Last Thursday I stood with a number of colleagues, lay and ordained, as part of the Christian Climate Action contribution to the Extinction Rebellion protests in London. We read from the book of Revelation In Trafalgar Square, standing in front of the National Gallery, surrounded by people of all faiths and none who were taking their stand together to form part of this extraordinary non-violent direct action movement.

I was not arrested, though I could have been. Some of my ordained colleagues there had been arrested the previous day, and a great many Christians have been arrested before and since, just a few of the 2600+ people (at the time of writing) who have taken their protest to the point of loss of liberty. Without violence they break the law and they face the music. And who are we to judge?
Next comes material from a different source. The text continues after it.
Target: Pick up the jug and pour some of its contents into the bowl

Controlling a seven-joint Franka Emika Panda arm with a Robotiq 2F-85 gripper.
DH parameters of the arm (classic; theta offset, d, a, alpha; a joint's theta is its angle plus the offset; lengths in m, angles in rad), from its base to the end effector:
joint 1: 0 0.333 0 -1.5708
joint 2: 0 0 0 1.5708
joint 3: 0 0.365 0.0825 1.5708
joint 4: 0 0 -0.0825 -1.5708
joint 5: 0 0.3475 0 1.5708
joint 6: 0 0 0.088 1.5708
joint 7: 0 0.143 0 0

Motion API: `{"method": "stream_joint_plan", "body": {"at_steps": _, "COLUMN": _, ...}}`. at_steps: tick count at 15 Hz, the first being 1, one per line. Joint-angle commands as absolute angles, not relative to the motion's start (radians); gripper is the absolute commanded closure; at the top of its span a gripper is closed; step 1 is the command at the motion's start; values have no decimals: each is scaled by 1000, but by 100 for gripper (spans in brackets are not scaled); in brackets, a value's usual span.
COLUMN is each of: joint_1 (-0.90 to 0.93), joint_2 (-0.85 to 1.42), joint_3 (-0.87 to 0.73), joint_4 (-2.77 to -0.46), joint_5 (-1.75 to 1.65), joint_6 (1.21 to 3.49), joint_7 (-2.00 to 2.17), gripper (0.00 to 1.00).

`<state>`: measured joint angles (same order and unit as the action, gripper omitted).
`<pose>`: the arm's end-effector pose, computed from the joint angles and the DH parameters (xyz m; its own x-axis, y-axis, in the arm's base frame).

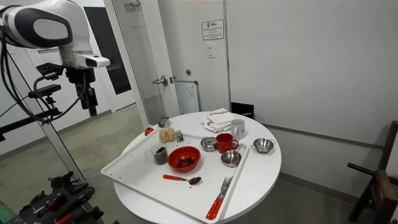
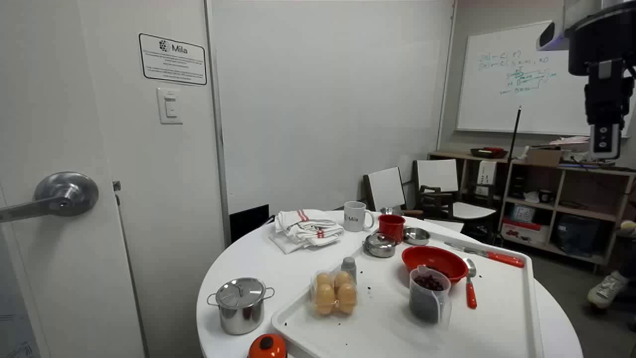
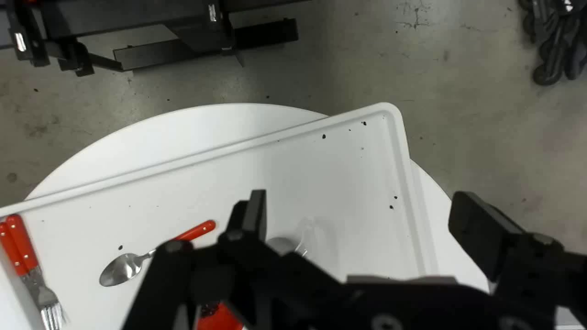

On the way to Trafalgar Square I passed Downing Street and Admiralty Arch, two of the several places where I myself had been arrested in the 1980s, over 35 years ago. At that time it was my great privilege to be a national co-chair of Christian CND, and to have been able to take a stand on the wide rainbow of non-violent advocacy which wanted to see nuclear weapons banned, within the still wider rainbow that seeks to change the world for the better in any way. That was around the time of the “Church and the Bomb” report. I spent time lobbying the General Synod and arguing with bishops, and I spent time in the cells at Cannon Row police station. All that advocacy felt like one seamless thing to me.

And the arguments used against Extinction Rebellion last week were also familiar to me, since the same things had been said to me whenever I sat in the road, or chained myself to railings, or prayed persistently outside a US base, or otherwise took action all those years ago. “Isn’t this just ridiculous middle-class posturing?” “Aren’t you just messing about?” “Do you really think that these protests will change policy – will change anything at all?”

All these are fair questions, but they miss the point. The point is that non-violent advocacy is a wide, wide rainbow, and each colour in it has its place, and it would be foolish to assume that no part of it makes or will make a difference. It’s a matter of diversity, as St Paul understood very well when he spoke of the body and its different parts.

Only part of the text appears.